Data excerpts:
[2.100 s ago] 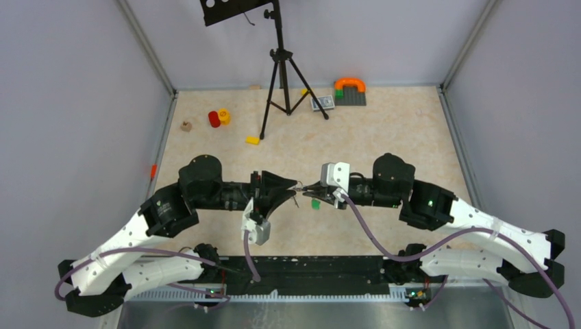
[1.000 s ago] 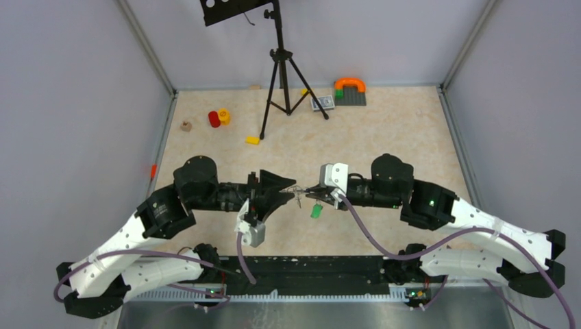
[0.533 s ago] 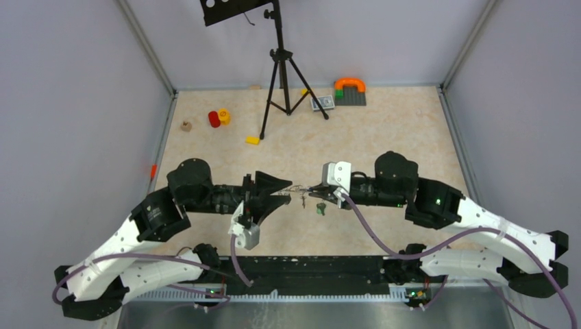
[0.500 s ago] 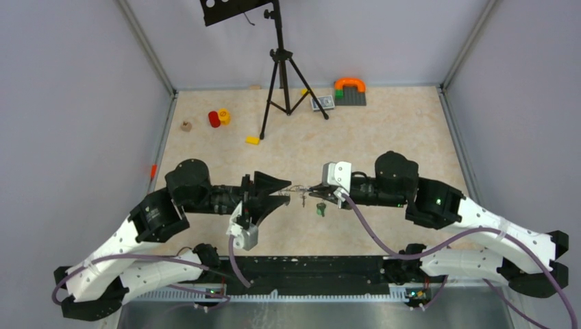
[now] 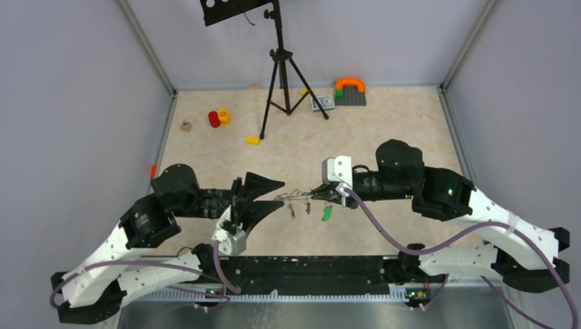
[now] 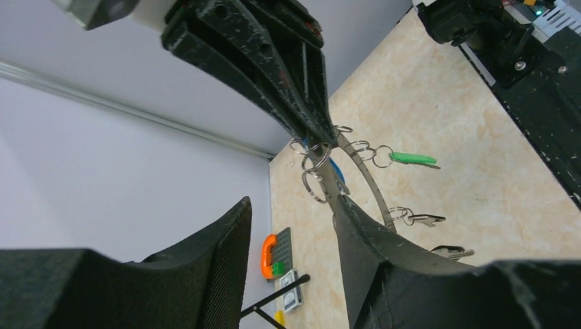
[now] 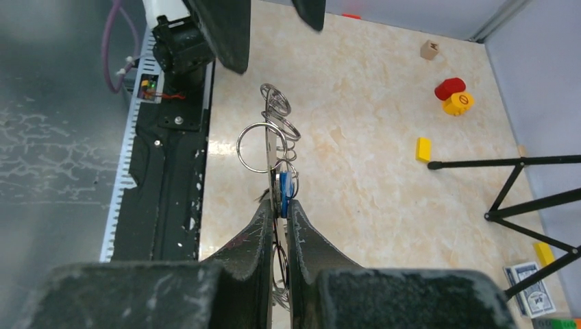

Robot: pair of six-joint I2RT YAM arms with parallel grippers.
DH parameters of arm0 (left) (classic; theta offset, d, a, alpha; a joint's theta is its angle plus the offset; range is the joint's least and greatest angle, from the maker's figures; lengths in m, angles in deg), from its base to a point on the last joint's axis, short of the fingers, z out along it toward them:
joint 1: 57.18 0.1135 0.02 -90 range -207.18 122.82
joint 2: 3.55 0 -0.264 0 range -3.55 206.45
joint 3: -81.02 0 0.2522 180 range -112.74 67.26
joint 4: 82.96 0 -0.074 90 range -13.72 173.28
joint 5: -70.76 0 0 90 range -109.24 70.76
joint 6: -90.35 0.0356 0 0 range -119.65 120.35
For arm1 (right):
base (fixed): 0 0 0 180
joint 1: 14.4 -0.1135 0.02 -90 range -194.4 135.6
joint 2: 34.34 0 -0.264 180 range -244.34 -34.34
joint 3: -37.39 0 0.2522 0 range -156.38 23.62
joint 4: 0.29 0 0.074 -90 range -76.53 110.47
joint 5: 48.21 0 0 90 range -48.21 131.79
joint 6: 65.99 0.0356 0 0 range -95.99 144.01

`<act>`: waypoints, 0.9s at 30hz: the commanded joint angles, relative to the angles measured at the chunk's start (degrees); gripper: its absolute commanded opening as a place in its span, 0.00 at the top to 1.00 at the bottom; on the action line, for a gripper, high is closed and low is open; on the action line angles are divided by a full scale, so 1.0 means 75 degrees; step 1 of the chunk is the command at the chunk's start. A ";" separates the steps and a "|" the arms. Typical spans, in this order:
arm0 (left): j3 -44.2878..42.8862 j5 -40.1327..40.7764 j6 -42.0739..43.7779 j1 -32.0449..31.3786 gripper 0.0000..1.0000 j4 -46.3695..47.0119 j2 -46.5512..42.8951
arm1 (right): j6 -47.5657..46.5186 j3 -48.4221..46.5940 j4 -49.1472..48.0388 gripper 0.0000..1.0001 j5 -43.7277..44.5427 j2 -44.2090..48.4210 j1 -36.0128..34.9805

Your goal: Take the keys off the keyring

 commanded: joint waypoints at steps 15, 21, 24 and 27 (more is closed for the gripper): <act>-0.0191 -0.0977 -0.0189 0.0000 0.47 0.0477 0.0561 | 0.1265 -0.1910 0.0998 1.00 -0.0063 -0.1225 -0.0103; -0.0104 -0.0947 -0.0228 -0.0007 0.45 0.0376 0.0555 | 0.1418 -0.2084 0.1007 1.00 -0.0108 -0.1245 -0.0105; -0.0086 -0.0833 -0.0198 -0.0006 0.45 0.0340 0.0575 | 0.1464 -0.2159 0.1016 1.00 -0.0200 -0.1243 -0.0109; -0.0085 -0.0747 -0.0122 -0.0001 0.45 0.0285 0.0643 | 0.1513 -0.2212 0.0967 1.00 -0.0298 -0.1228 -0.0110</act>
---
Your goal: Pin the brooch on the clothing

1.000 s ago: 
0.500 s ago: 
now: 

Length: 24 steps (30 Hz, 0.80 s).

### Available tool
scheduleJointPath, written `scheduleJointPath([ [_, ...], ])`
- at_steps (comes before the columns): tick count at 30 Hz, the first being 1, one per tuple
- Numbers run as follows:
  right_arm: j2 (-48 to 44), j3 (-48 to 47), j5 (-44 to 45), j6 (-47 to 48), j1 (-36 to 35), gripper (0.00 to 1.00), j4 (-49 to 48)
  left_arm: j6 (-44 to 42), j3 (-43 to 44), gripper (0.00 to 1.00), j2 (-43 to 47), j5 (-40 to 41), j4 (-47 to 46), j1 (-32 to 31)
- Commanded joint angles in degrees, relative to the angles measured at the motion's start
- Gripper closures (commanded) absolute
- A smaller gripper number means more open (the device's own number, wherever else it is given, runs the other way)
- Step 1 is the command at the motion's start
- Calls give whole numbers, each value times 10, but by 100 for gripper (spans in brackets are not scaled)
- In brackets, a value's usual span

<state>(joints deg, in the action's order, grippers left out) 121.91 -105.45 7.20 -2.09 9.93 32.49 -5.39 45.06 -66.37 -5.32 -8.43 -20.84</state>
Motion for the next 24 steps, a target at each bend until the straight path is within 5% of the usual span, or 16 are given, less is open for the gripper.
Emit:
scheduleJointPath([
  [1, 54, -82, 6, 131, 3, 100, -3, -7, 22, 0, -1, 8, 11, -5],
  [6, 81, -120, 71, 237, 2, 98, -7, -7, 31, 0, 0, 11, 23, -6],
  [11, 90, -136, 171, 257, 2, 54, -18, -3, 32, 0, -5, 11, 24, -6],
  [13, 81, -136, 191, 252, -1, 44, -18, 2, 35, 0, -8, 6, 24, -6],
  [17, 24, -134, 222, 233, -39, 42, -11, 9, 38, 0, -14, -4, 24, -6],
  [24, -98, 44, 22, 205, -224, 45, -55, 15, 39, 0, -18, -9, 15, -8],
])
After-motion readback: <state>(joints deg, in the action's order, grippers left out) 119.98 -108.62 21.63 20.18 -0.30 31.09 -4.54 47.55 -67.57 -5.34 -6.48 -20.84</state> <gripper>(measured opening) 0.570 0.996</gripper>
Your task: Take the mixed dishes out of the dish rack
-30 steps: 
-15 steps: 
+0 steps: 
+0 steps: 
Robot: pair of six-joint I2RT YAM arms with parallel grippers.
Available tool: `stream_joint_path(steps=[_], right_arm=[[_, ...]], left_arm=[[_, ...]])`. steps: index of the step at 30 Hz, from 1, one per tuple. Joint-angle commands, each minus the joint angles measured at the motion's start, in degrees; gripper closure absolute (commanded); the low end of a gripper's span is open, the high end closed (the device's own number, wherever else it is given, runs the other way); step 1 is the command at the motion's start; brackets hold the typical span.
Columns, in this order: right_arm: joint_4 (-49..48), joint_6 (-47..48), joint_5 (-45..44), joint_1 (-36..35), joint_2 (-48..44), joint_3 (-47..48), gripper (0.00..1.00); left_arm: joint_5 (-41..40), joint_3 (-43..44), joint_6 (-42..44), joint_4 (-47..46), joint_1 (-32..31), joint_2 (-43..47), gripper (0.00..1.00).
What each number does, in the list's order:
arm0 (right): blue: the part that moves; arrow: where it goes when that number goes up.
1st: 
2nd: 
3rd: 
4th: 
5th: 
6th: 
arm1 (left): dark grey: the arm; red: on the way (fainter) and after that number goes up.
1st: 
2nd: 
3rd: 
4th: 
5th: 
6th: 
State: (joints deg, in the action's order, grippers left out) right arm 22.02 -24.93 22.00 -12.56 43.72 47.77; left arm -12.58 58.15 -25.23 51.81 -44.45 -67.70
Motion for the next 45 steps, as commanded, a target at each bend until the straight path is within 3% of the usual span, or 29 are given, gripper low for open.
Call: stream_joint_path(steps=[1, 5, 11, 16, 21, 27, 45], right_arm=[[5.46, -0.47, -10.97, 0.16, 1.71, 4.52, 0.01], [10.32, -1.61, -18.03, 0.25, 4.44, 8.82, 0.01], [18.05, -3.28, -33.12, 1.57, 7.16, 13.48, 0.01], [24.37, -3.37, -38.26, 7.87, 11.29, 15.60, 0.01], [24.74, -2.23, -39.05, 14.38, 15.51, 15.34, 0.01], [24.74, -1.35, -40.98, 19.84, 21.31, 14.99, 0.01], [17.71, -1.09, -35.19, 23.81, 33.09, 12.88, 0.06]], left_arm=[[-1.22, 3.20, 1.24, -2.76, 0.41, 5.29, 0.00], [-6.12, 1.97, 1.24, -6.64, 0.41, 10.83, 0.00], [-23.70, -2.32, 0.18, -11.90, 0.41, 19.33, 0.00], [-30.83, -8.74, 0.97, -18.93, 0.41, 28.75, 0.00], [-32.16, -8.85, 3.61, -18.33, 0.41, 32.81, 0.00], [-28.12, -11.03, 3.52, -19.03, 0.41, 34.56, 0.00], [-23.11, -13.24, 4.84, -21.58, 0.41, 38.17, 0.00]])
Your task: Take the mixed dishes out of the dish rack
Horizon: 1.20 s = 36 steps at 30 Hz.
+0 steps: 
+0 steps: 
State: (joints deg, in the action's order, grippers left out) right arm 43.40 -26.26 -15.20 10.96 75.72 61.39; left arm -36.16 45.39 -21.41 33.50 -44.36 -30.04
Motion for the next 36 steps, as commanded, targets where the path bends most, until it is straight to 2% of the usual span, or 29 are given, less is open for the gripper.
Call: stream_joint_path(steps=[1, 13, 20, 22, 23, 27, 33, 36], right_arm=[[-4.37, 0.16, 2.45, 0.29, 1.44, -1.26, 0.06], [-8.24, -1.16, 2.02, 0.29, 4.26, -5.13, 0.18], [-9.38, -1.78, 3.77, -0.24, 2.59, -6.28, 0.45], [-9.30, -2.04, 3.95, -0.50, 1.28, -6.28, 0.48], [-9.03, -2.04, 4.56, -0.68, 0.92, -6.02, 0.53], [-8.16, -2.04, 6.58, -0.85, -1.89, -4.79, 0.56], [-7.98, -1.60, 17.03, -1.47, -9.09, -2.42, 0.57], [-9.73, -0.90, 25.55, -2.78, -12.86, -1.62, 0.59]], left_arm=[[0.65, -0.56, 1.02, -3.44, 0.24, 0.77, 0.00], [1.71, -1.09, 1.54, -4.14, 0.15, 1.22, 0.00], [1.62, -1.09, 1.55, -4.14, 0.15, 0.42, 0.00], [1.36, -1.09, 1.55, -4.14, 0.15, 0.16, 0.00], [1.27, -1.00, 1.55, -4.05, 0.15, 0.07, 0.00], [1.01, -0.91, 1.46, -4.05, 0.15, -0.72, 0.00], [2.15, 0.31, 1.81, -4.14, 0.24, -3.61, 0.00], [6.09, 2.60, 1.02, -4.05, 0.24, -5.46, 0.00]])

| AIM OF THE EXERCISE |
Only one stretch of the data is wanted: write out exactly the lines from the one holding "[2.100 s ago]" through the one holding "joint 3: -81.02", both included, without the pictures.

| REPLY |
[2.100 s ago] 
[1.000 s ago] 
[0.533 s ago] 
[0.500 s ago] 
[now] 
[now] 
[now] 

Robot: pair of six-joint I2RT YAM arms with parallel grippers.
DH parameters of arm0 (left) (classic; theta offset, d, a, alpha; a joint's theta is its angle plus the offset; range is the joint's least and greatest angle, from the maker's figures; lengths in m, angles in deg), from its base to a point on the last joint's axis, short of the fingers, z out along it toward them:
joint 1: 57.18 0.1135 0.02 -90 range -207.18 122.82
joint 2: 3.55 0 -0.264 0 range -3.55 206.45
joint 3: -81.02 0 0.2522 180 range -112.74 67.26

This answer requires nothing further.